Our narrow economic moat rating for Unibail-Rodamco is premised on the large and dominant malls benefiting from efficient scale. New entrants are dissuaded from building new larger-format malls in Unibail's catchment due to the higher relative cost to add new supply and likely oversupply given the asset size required to reach an economic scale. These barriers would depress expected returns on capital, particularly for the prospective new entrant. Their scale and dominance of malls in the catchment area generates high patronage and supports the development of dedicated or adjacent transport routes, which drives footfall and reinforces the moat.
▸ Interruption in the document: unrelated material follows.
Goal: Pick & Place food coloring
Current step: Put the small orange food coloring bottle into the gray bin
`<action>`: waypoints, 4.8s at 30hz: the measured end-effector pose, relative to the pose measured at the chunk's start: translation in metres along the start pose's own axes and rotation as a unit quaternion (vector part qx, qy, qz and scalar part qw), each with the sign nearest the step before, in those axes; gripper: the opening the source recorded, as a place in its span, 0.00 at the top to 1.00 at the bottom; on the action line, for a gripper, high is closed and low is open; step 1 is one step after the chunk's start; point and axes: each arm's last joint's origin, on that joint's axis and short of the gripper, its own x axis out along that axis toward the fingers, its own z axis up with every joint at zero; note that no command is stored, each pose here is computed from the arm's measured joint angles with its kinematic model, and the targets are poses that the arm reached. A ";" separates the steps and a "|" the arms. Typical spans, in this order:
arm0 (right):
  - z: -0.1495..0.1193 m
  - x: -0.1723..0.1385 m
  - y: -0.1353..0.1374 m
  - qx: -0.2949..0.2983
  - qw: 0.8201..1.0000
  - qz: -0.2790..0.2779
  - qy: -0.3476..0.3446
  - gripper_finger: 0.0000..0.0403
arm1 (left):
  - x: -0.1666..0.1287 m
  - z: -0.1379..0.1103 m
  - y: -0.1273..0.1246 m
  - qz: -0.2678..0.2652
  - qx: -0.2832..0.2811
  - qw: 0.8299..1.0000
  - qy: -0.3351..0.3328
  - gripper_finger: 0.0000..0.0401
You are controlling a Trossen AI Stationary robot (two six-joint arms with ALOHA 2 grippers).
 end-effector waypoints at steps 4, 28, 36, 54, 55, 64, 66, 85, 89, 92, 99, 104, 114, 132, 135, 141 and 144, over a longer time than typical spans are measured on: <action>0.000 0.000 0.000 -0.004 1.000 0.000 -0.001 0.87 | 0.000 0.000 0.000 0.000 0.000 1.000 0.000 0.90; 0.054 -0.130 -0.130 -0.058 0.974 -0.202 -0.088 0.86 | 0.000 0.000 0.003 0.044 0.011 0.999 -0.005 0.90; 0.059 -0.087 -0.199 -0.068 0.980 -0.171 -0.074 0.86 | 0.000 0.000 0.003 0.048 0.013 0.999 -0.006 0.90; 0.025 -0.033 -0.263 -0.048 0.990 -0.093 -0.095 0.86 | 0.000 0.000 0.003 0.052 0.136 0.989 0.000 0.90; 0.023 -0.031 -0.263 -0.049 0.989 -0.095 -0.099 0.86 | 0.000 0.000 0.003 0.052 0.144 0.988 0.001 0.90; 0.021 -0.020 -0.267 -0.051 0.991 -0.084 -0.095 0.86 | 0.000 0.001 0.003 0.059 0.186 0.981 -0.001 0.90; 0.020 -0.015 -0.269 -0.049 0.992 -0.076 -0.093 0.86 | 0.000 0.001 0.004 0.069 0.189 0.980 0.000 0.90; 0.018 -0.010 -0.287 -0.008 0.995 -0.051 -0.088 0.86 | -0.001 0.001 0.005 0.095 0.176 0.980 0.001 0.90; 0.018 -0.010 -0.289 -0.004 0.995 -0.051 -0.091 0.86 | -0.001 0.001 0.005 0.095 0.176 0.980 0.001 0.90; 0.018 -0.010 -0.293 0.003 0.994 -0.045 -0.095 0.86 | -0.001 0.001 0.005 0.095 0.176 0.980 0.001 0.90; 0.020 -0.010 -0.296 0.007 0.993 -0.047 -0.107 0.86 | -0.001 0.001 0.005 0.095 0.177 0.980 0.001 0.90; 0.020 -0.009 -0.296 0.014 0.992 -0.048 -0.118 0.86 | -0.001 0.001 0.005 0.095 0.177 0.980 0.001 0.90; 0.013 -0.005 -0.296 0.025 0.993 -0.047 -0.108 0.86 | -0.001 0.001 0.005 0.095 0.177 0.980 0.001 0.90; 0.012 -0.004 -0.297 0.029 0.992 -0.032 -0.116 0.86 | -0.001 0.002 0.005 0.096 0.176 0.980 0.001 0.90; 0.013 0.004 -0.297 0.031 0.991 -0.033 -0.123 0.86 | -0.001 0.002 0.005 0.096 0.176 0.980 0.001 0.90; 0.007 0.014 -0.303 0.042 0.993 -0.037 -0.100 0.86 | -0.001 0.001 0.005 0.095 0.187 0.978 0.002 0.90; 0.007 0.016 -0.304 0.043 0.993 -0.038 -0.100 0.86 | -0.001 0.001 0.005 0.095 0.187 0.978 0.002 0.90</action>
Unibail's strategy to focus on assets in built-up areas means land is inherently expensive and it is also very rare to be able to procure land parcels of suitable size to develop a competing mall.
There are also traces of competitive advantage from intangibles. Aspiring competitors are discouraged by long lead times and regulatory approval is inherently difficult to develop a competing asset nearby due to the disruption it causes to traffic flows. It is common for regulatory approvals encompassing traffic flow assessments and design plus social impact studies to exceed five years. Construction typically adds a further three years.
Unibail's capital structure comprises Unibail-Rodamco stapled securities (denominated in euros traded on Euronext Paris and Euronext Amsterdam) and Unibail-Rodamco CDIs tradable on the ASX and denominated in Australian dollars. Each 20 CDIs represents a beneficial interest in one Unibail-Rodamco stapled security. The Australian listed CDIs have a beneficial interest of 23.9% in Unibail-Rodamco, but do not have voting rights.